What is needed —
From the line containing "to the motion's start" through the last line of the entries below, repeat each line word for word and leave out the rest.

[Extracted data entries]
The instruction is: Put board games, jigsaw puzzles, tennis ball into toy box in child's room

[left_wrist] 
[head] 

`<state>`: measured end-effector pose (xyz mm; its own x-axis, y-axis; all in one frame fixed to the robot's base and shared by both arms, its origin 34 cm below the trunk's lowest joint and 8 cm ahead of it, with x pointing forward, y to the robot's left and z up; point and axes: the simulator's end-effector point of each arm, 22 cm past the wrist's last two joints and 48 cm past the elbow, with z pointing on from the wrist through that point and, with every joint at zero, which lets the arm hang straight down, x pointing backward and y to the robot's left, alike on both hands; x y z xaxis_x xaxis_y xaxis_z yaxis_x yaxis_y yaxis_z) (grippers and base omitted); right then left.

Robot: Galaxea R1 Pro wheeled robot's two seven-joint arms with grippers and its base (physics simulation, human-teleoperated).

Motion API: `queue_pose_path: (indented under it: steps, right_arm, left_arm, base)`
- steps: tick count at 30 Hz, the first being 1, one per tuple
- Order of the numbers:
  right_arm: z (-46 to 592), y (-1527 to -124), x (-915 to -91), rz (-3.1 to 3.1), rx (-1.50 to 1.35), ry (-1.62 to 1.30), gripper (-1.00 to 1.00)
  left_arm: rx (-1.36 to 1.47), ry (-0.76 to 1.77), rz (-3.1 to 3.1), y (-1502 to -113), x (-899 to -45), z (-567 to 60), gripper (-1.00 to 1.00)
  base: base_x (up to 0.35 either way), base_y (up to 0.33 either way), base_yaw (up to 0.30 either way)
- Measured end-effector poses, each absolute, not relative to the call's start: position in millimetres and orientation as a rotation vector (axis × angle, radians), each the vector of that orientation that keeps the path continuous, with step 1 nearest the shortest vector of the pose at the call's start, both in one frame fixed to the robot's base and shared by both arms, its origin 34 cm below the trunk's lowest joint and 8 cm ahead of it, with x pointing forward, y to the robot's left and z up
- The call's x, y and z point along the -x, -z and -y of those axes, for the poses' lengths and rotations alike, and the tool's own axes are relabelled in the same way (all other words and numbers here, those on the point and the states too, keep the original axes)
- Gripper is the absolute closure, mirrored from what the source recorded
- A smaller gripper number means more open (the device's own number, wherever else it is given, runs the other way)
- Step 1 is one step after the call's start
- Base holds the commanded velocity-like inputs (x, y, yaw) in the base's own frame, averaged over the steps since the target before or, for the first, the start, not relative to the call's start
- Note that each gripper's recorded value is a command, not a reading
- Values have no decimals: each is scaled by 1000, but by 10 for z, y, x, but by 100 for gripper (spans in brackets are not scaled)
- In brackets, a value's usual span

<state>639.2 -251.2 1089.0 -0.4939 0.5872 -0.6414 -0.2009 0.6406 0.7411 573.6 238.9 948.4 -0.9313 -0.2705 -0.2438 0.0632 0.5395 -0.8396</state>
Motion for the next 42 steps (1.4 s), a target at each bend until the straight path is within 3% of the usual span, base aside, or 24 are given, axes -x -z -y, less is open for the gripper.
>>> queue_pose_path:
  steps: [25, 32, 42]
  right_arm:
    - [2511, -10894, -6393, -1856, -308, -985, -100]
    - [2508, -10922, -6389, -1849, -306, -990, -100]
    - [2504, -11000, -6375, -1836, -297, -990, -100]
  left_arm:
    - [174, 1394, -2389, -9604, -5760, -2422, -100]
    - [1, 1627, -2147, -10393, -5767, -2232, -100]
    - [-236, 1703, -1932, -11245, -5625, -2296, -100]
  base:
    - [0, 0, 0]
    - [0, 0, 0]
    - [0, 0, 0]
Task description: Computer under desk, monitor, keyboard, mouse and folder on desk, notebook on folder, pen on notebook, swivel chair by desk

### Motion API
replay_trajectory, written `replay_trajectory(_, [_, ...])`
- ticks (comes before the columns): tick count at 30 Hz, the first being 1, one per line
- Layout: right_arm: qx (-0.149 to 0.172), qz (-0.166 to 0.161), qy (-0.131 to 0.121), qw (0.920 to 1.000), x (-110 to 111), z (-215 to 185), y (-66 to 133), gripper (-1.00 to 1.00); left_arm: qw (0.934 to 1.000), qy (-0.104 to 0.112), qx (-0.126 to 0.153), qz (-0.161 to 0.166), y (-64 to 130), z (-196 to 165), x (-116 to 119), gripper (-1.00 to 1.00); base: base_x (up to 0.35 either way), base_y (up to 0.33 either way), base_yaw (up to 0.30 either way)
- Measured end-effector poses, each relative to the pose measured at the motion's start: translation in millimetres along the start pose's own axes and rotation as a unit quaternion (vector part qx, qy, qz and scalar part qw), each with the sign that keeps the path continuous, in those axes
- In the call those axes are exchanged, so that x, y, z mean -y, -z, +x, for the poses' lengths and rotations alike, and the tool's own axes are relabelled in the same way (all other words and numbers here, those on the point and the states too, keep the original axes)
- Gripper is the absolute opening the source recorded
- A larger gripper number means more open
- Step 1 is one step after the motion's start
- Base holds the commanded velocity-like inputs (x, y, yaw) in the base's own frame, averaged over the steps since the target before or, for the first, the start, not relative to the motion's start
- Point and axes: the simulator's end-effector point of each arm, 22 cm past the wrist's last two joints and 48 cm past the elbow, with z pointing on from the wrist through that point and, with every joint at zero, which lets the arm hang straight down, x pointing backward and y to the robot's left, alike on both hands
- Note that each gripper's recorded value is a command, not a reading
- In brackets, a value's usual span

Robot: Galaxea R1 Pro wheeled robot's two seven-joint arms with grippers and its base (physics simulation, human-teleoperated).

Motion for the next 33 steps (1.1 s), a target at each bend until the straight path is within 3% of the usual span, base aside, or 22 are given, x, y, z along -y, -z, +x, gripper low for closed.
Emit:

Task output —
- Base holds the commanded velocity-like inputs (x, y, yaw) in the base's own frame, averaged over the steps since the target before or, for the first, the start, not relative to the motion's start
- Point and axes: the simulator's end-effector point of each arm, 22 cm past the wrist's last two joints and 48 cm past the elbow, with z pointing on from the wrist through that point and, with every joint at zero, which lets the arm hang straight down, x pointing backward and y to the robot's left, alike on both hands
- Note that each gripper's recorded value is a command, not a reading
- In brackets, a value's usual span

Robot: Galaxea R1 Pro wheeled robot's two seven-joint arms with grippers and its base (physics simulation, human-teleoperated).

Motion for the next 33 steps (1.1 s), a target at each bend until the straight path is within 3% of the usual span, base aside, or 22 are given, x, y, z along -y, -z, +x, gripper low for closed.
Emit:

That brings the answer to completion.